Behavioral recovery during regeneration

The initial head, postural, and orientation dysfunction persisted for several weeks following streptomycin treatment. As shown in Figure 4, the performance measures for postural behaviors, including trial latency, number of steps per trial, and number of lane changes per trial, were plotted as a function of recovery time following streptomycin treatment. The measures for all 10 trials on each day for each bird were averaged and plotted. As a result of continued kinetic ataxia and apparent lack of orienting capability, all birds were unable to negotiate the run for fluid reinforcement for the first several weeks following streptomycin treatment. The latency values of 30 s indicate 100% failure rates for the first three weeks PST (Fig. 4). In fact, the earliest successful trial was observed at 28 days PST by birds 2257 and 2281, with average latencies of 28 (SD ±4.1) and 15.6 (SD ±8.8) s, respectively. The remaining two birds followed with successful trials starting at 35 days PST, At this recovery stage, most trials still ended as failures. At the same time, however, gradual improvement in the postural stability increased and each bird began to exhibit some normal behaviors. Thus, the circling behavior for each bird had largely subsided by 3–4 weeks PST, however, some staggering remained and head (gaze) stability was incomplete (see below). By 7 weeks posttreatment, spatial orientation had returned and all birds successfully negotiated the run for 10 consecutive trials to receive fluid reinforcement, with a mean latency value of 7.2 (SD ±2.5) s (Table 1). Only a slight improvement in latency was observed after this point, where the measured values for within-animal comparisons became similar to those obtained before streptomycin treatment was given for each animal (Table 1). The latency measures for each recovery day for individual birds were compared against the pretreatment values. It was found that on the last day of testing for three of the four birds, no significant differences between normal and final latency measures were present. The remaining bird (2257) had a slightly elevated run latency compared with his pretreatment level (Fig. 4).

Figure 4
figure 4

Latency, number of steps, and number of lane changes as a function of recovery days following streptomycin treatment. The latency (top) was measured as the time between key illumination and key peck when the bird must negotiate the 1.5-m run. The number of steps (middle) was counted during the trial, when directed toward the goal key peck. The lane changes (bottom) were measured as the body crossed one of the three longitudinal lanes from the holding pen to the illuminated key in the run. The averaged responses for 10 trials on each testing day posttreatment are shown for each of four birds. Normal pretreatment values obtained for each bird are shown at the end.

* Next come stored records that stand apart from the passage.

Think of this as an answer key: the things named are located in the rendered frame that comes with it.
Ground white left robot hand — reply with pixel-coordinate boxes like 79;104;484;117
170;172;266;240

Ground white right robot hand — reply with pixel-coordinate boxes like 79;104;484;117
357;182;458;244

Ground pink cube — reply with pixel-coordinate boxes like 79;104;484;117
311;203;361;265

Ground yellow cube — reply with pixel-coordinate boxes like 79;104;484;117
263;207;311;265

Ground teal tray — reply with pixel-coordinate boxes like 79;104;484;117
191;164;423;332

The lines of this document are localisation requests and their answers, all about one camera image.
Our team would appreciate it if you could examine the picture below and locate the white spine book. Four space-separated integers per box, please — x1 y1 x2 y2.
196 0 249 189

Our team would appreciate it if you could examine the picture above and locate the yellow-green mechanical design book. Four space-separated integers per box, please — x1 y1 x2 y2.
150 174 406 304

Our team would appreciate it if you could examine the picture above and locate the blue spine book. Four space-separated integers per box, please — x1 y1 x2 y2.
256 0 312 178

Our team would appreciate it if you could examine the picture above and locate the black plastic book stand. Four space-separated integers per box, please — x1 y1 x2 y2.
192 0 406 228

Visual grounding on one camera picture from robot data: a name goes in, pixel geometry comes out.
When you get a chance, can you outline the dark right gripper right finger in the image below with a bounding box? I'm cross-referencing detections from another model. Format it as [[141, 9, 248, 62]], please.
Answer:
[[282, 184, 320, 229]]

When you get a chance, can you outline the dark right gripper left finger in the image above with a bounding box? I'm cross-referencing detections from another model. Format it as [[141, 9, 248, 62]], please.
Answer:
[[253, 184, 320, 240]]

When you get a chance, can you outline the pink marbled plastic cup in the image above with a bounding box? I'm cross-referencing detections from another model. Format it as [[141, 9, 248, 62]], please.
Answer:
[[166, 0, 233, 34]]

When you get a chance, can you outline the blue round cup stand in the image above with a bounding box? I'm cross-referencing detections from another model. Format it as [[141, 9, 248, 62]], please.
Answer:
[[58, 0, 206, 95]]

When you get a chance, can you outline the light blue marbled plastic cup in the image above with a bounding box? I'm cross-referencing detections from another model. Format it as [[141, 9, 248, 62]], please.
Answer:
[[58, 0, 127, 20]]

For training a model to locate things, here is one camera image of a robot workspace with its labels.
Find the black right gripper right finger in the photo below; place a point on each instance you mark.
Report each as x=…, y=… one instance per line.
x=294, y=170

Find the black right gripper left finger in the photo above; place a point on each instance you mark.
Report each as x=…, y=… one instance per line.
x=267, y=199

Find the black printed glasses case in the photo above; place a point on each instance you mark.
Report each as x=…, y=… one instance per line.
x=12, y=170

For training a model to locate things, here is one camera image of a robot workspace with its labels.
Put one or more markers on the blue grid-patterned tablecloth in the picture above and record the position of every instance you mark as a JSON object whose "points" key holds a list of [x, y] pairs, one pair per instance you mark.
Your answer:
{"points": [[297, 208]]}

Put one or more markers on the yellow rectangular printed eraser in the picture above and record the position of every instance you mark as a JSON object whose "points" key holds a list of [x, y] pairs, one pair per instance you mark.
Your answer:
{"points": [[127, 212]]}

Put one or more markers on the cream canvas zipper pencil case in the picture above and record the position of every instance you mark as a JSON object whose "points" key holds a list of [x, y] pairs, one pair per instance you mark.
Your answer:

In addition to latency, the degree of ataxia could be assessed by examining the number of lane changes made by the bird as the run was negotiated. When staggering, the animal was unable to pursue a straight course and wobbled from one side of the run to the other, passing through different lanes. All birds exhibited significant large increases in the number of lane changes in the first several weeks following streptomycin treatment (Table 1), which decreased over time to the normal pretreatment levels (Fig. 4). Within-animal comparisons showed that, by 48 days PST, the number of lane changes exhibited during the trial was no different from normal pretreatment levels. In conjunction, there was a wide dispersion in the number of steps taken during trials in the first 3 weeks PST. Initially, many steps were observed during circling and staggering behaviors, but most of these steps were unscored unless they were determined to be directed toward the illuminated pecking key. As vestibular regeneration progressed, postural stability and orienting improved with more directed steps being taken (Fig. 4). Gradually, the birds’ walking behavior became spatially oriented, with steps producing movement down the behavioral run toward the illuminated key. By 35 days PST, the increased number of steps had diminished to a constant level for all birds (Fig. 4). At this time in recovery, the mean 13.1 (SD ±2.5) steps required to complete the behavioral run and key peck was not significantly different from the mean of 10.9 (SD ±2.9) steps observed prior to treatment (Table 1).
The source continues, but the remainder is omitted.